What is expected:
Of the lines listed below, return exactly those that run from the line containing "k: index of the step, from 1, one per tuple" through the line containing "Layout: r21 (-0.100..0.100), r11", both included.

___ Records supplied ___

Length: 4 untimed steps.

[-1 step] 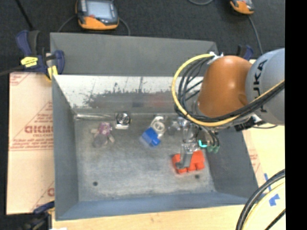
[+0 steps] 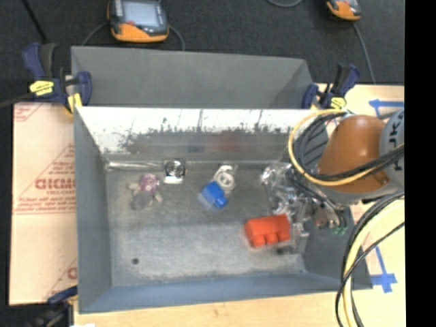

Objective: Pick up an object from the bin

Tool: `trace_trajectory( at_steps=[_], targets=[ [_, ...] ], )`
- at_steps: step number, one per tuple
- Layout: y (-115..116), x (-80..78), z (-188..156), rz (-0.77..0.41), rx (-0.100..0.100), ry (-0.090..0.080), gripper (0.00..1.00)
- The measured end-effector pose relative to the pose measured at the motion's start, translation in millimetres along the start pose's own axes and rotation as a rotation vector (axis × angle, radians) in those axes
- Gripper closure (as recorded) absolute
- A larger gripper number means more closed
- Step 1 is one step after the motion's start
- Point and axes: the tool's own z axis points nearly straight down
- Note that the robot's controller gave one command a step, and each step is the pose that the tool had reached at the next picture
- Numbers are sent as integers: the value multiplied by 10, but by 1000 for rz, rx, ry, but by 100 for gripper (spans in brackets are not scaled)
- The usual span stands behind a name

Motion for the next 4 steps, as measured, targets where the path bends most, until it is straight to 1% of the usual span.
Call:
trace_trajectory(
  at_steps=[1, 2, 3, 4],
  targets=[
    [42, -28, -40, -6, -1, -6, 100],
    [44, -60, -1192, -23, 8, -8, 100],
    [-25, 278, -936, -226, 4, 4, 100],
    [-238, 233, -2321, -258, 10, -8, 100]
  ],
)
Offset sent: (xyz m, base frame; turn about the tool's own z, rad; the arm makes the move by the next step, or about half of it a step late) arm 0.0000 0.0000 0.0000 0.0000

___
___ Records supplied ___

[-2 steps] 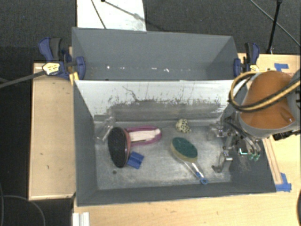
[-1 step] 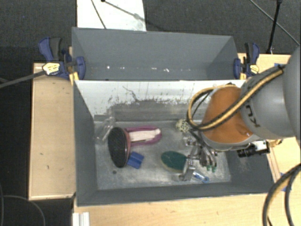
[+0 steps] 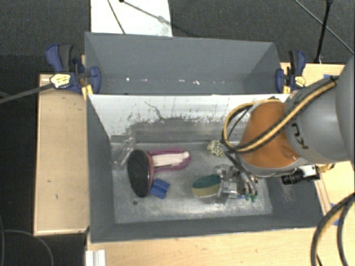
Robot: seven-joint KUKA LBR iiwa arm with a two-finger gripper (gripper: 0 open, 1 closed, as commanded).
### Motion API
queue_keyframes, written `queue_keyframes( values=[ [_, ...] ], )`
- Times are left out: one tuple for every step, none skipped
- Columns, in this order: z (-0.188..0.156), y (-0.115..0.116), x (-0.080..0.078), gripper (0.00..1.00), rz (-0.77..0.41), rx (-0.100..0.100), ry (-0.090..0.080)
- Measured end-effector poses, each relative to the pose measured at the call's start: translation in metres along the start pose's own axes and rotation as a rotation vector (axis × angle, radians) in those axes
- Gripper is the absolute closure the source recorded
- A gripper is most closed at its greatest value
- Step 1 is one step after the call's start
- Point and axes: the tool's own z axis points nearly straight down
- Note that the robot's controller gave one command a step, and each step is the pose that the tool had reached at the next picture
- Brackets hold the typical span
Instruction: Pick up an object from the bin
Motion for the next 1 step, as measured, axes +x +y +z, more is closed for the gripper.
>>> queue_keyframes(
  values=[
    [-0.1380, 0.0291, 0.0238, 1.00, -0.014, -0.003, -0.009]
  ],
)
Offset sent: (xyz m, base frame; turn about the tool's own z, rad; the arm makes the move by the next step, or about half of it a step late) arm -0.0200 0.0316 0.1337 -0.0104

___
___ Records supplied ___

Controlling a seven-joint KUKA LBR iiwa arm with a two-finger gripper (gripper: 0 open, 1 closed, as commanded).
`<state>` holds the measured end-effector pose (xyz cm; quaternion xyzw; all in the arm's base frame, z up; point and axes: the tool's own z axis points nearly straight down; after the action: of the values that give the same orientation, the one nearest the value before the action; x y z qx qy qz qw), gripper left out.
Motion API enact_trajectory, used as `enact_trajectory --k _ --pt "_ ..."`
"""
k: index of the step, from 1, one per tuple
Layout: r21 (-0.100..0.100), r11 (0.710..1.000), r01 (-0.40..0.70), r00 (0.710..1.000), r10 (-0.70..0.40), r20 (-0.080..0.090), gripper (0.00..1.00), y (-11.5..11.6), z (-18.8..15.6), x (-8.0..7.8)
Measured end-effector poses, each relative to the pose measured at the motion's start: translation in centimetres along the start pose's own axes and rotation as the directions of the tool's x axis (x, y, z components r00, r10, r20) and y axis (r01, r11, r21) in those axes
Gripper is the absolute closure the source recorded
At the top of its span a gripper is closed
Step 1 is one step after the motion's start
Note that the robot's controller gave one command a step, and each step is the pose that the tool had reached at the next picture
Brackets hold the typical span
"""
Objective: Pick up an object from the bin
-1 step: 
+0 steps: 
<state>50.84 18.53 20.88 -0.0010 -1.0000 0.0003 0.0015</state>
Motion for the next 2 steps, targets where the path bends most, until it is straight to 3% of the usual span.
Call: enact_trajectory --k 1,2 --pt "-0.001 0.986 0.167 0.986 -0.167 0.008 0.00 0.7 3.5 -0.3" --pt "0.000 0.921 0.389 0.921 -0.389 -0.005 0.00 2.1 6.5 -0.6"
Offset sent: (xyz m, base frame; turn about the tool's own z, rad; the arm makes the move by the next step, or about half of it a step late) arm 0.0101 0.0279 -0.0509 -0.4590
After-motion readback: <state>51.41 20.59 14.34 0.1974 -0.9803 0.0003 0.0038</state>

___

Response for this exercise:
k: index of the step, from 1, one per tuple
Layout: r21 (-0.100..0.100), r11 (0.710..1.000), r01 (-0.40..0.70), r00 (0.710..1.000), r10 (-0.70..0.40), r20 (-0.080..0.090), gripper (0.00..1.00), y (-11.5..11.6), z (-18.8..15.6), x (-8.0..7.8)

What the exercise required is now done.